What to do: Return exactly, please, the line that contains "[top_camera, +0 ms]" and every line after it through the end of the material that follows, leaving pictures aside.

Data section:

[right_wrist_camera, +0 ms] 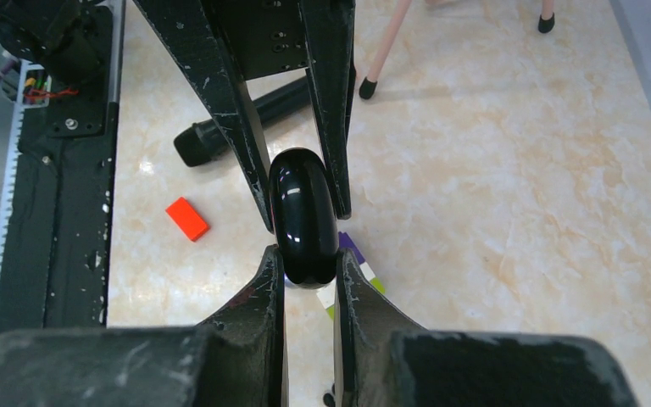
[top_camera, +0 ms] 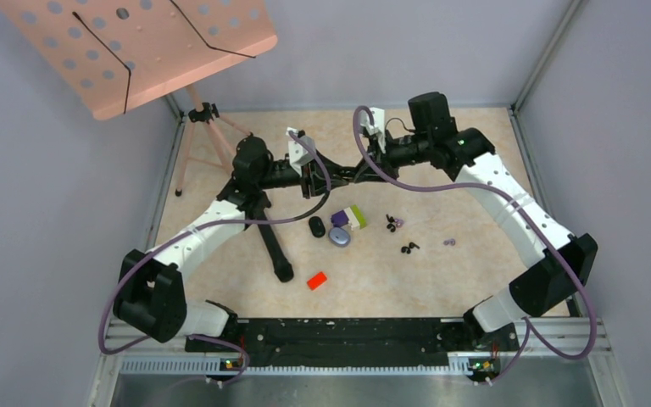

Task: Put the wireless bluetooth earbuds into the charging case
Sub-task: Open the charging case.

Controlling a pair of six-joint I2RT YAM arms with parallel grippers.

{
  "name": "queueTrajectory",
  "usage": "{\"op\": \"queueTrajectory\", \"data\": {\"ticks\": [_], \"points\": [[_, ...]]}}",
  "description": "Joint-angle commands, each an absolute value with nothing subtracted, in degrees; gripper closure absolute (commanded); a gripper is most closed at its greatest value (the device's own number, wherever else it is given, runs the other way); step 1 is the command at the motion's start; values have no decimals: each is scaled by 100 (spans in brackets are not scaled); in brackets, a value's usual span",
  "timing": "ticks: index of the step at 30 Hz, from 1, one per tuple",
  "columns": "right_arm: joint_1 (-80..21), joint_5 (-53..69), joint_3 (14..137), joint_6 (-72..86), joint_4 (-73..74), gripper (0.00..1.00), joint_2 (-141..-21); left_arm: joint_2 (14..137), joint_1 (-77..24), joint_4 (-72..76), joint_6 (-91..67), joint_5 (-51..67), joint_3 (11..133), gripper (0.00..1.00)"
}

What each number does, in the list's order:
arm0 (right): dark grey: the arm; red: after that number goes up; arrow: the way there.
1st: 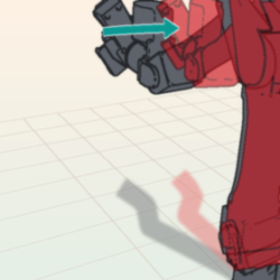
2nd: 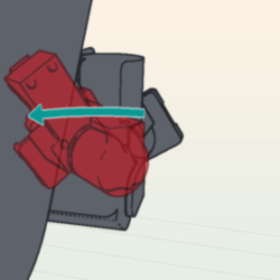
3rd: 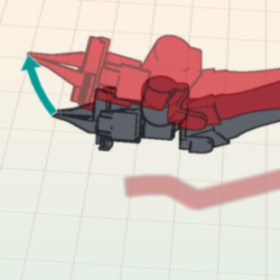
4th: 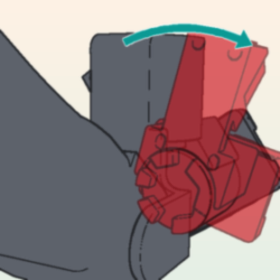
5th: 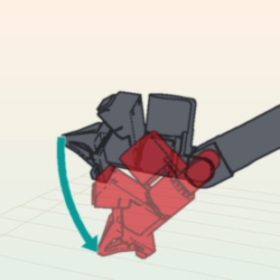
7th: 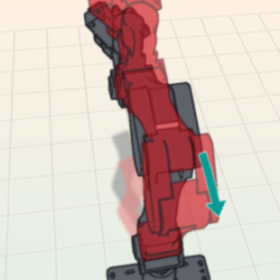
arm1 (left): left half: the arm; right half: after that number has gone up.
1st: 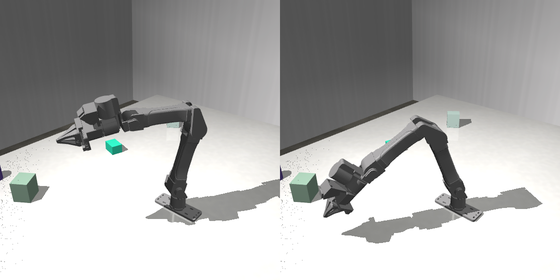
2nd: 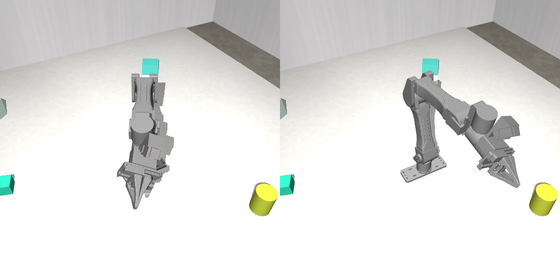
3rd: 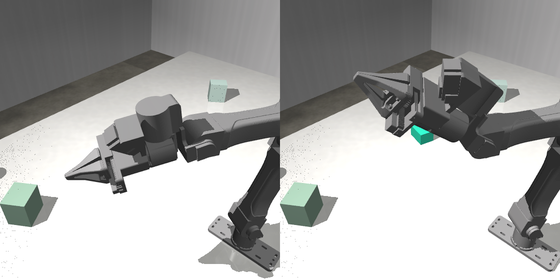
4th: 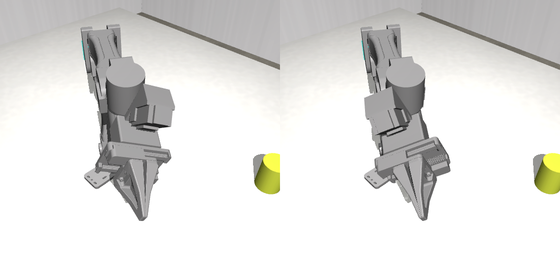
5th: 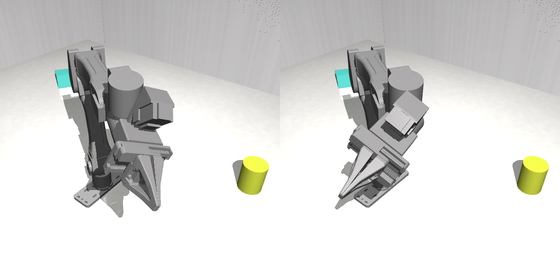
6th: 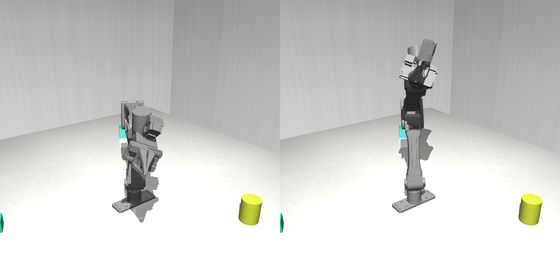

Solution for this exercise:
[top_camera, +0 ms] 

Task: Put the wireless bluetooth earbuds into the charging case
Sub-task: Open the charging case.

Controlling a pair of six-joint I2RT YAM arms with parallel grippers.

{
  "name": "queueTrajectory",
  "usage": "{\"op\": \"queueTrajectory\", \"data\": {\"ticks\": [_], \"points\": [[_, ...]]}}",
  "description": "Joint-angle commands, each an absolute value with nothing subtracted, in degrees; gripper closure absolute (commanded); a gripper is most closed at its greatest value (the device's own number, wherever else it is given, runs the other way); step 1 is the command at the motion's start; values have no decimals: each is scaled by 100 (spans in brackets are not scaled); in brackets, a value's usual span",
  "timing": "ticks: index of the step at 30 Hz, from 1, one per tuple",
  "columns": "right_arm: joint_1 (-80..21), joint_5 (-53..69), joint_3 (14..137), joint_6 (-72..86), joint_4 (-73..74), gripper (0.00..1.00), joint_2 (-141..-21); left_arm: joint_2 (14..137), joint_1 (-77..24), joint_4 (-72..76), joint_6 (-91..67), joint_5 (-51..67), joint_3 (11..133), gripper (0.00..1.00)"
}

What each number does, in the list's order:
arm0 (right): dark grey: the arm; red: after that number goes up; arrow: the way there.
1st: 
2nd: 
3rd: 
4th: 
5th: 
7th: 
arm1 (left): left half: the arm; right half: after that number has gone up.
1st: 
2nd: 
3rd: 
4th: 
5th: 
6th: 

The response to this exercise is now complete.